This is the sequel to Santa Lucia and the Hurricane, if you have been paying attention and following our adventures of late. If you haven’t, I will give you a brief recap. On the 13th of December we went to Siracusa for the feast of Santa Lucia but it was rained out due to hurricane activity in the area. We ended up spending the night there because all the roads were closed but we made plans to go back on the 20th when, if the rain stopped some time in the meantime, they would have marched Santa Lucia from the Duomo where she normally resides, to the church named for her. This procession took place on the 17th and, we are told, come hell or high water, they return the Saint to the Duomo on the 20th with much fanfare and flourish. This we very much wanted to see and we weren’t disappointed.
We checked into our B&B (The Magnolia) about noon, deposited our overnight stuff and headed out to explore the city. Unlike the week before, this day was gorgeous. The sky was blue and clear with no rain in sight. The sea was calm as could be and the reflections in the little harbor made good subjects for picture taking. We had lunch at one of the restaurants by the bridge that connects the island of Ortigia to Siracusa and took our time savoring the meal. (this time Bob had the seafood risotto and I had a lovely pasta with a swordfish ragu) At around 3:30 we walked over to the church to find that a market was set up along the streets that lead to the church selling all sorts of candies and nuts and totally unrelated stuff, colorful and fun to look at nonetheless. The procession was scheduled to begin at 4, but it seems non of these things ever start on time and it was closer to 5 when a helicopter flew overhead and dropped fireworks to signal the start of the event. This was accompanied by the tolling of the church bells, so it was a very dramatic beginning. We had noticed earlier all these (mostly women) people barefoot, carrying these enormous (about 3 ft) candles. When I asked one of them why they were barefoot, she replied that this was an expression of empathy for the pain the Saint had suffered (she was beheaded for refusing to give up her faith and is also said to have plucked our her own eyes and thrown them at her persecutors, so she surely suffered a lot) and that they would walk the path of the procession that way, at the end of which, we are certain, they themselves would be in a lot of pain, walking on these rough stone streets.

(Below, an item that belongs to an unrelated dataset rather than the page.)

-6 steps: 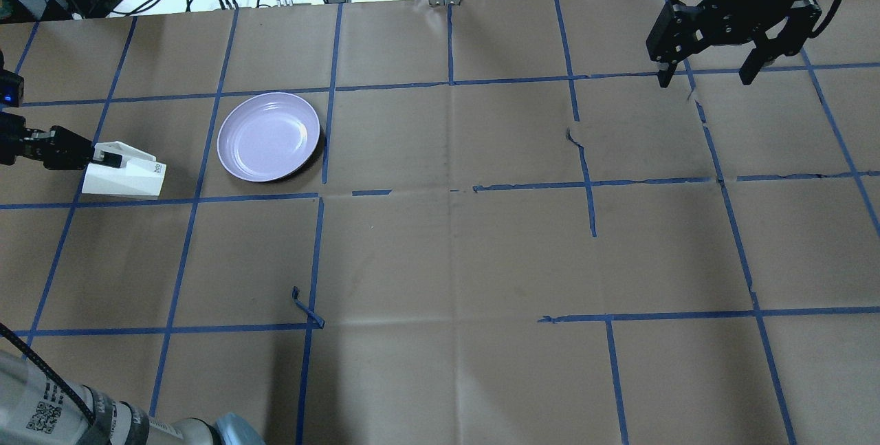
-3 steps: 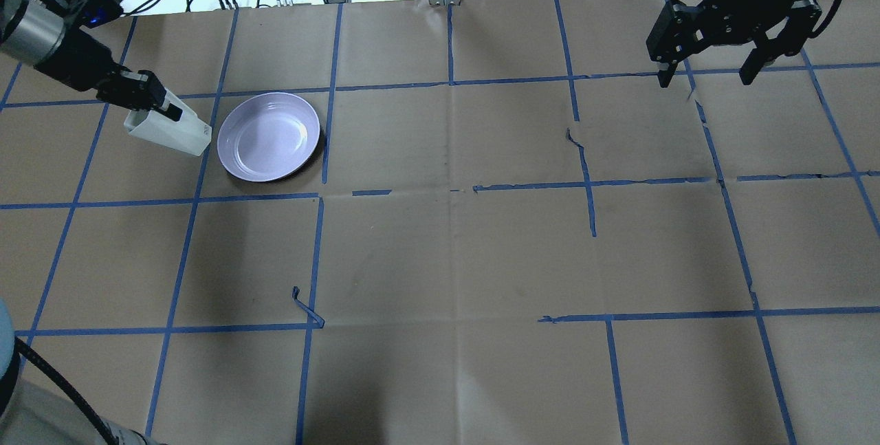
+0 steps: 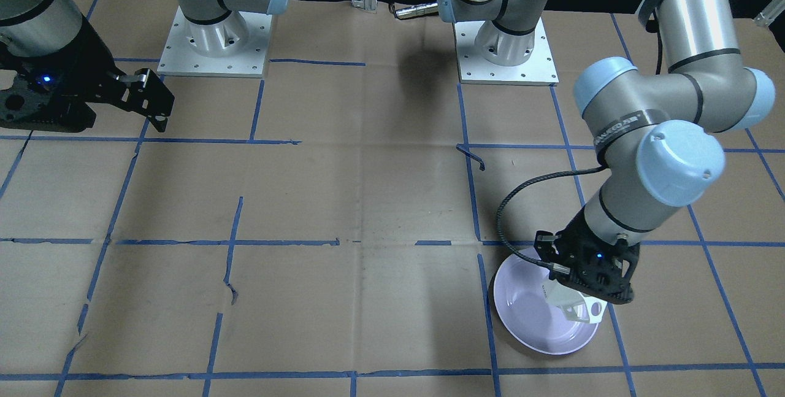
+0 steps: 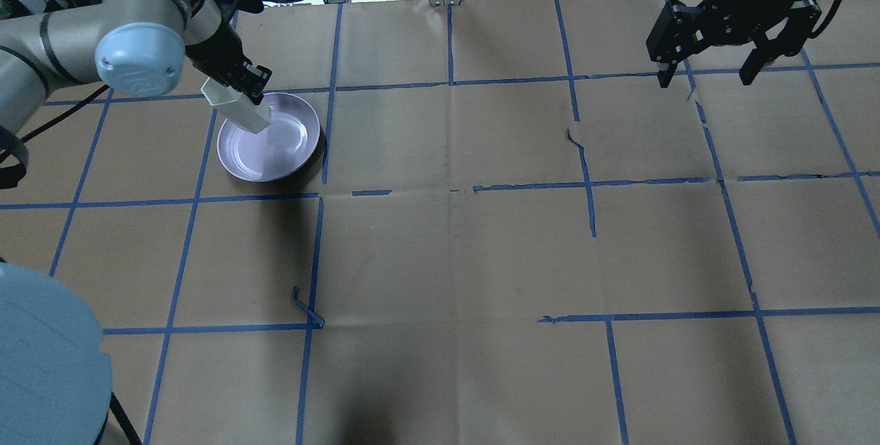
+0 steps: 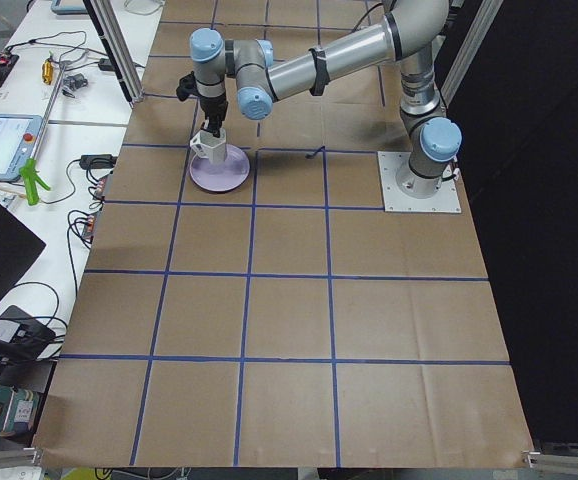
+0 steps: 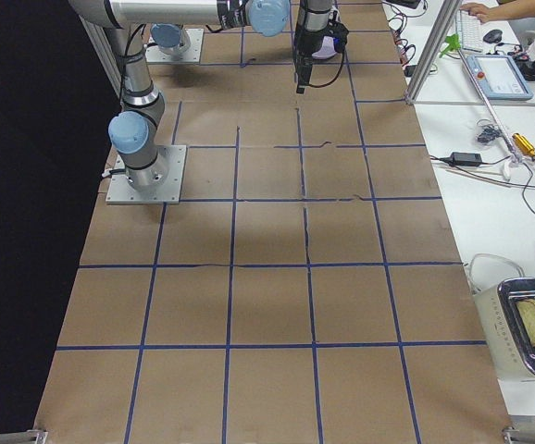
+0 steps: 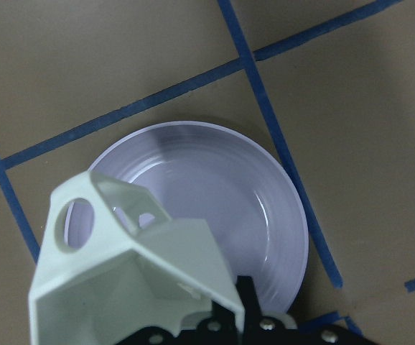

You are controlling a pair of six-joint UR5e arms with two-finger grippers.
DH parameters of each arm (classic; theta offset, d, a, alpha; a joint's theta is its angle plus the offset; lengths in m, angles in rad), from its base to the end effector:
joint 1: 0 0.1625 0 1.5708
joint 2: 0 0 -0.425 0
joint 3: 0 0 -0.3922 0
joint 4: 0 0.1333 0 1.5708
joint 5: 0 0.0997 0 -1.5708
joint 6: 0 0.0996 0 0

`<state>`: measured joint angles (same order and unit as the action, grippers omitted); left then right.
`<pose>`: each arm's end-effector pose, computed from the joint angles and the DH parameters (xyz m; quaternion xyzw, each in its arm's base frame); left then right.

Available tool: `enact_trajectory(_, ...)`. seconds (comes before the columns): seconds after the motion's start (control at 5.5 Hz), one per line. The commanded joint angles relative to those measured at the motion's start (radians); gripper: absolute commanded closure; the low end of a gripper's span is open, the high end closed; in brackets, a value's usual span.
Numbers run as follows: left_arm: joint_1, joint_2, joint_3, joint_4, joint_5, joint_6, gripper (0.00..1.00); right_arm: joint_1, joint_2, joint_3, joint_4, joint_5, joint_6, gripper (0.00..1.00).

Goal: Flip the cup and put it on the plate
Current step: 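Rotate the cup upright over the plate with the left gripper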

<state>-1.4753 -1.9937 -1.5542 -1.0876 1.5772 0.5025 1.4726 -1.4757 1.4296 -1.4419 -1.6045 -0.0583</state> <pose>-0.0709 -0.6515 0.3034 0.2018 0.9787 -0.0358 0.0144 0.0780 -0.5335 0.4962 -0.0192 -0.9988 -0.0426 0.0136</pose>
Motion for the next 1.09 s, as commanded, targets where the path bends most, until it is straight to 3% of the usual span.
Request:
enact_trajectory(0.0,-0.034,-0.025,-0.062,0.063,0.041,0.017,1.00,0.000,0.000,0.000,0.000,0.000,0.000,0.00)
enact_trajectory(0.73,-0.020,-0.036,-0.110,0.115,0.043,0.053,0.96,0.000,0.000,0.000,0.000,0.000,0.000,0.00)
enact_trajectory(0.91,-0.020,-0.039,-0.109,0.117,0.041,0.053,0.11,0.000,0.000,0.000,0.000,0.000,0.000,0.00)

At the right moment, out of the church came Santa Lucia, an incredibly elaborate statue all in silver with gold accents that sits atop a beautifully ornate base of the same material, borne on the shoulders of the men of the town, quite a good distance through the streets of Ortigia, over the bridge and back to the Duomo in Siracusa. The entire procession lasted for several hours.
By the time they reached the bridge, it was almost 9pm. Bob and I did not follow the route with them, but came back to the bridge area and walked around for a while, sitting on the benches nearby and watching the motion of the birds in the air as they performed their nightly ballet. This is really something incredible to watch. We have never seen anything like this in our lives and thousands and thousands of birds literally create these amazing patterns in the sky that are like ribbons being twisted and turned, in constant motion, as if choreographed. It is simply astonishing.
When Santa Lucia reached the bridge area, they stopped and put her down and began the most dazzling fireworks display imaginable. Bob and I have seen our fair share of really great fireworks shows (if you know me you know I love this stuff!). This rivals the best of them for the top spot. Everyone in the audience was spellbound and instead of the usual “oohs and ahhs” we heard lots of “bravos” and “bellissimis” and even the occasional “mamma mia” – absolutely fabulous and worth the wait!
Tired and foot weary by this time we decided to try to find a quiet place for a late supper and were delighted that the one we chose was right along the route to the Duomo! ( called The “Ottocento” beautifully decorated with really excellent food, right near the Fontana Diana) After we had ordered our dinner we noticed the waitress rush to the window and then call to the chef who came out from the kitchen and the few of us in the restaurant followed them to watch as the procession passed just below the balcony where we were standing! That was just too cool.
Our little B&B was comfortable and just down the street from these entire goings on. In the morning we had breakfast at a little coffee bar, and then decided to check out the Castello Eurialo built at the beginning of the 4th century by Dionysius. According to my guidebook the castle was originally formed from a single block in the shape of a ship’s prow. The castle ruins cover one and a half hectares (what’s a hectare??) and at the time of their construction, the design was considered quite innovative. The best thing – besides getting to touch and see a lot of old stuff – are the spectacular views, as it sits on a high point above the city, with a commanding view of the harbor and Mt. Etna in the distance. We had fun climbing all over the crumbling ruins and going down into the lower parts of the castle, which reminded us of going down into the Rocca Paolina, although this is much, much older that the fortress in Perugia.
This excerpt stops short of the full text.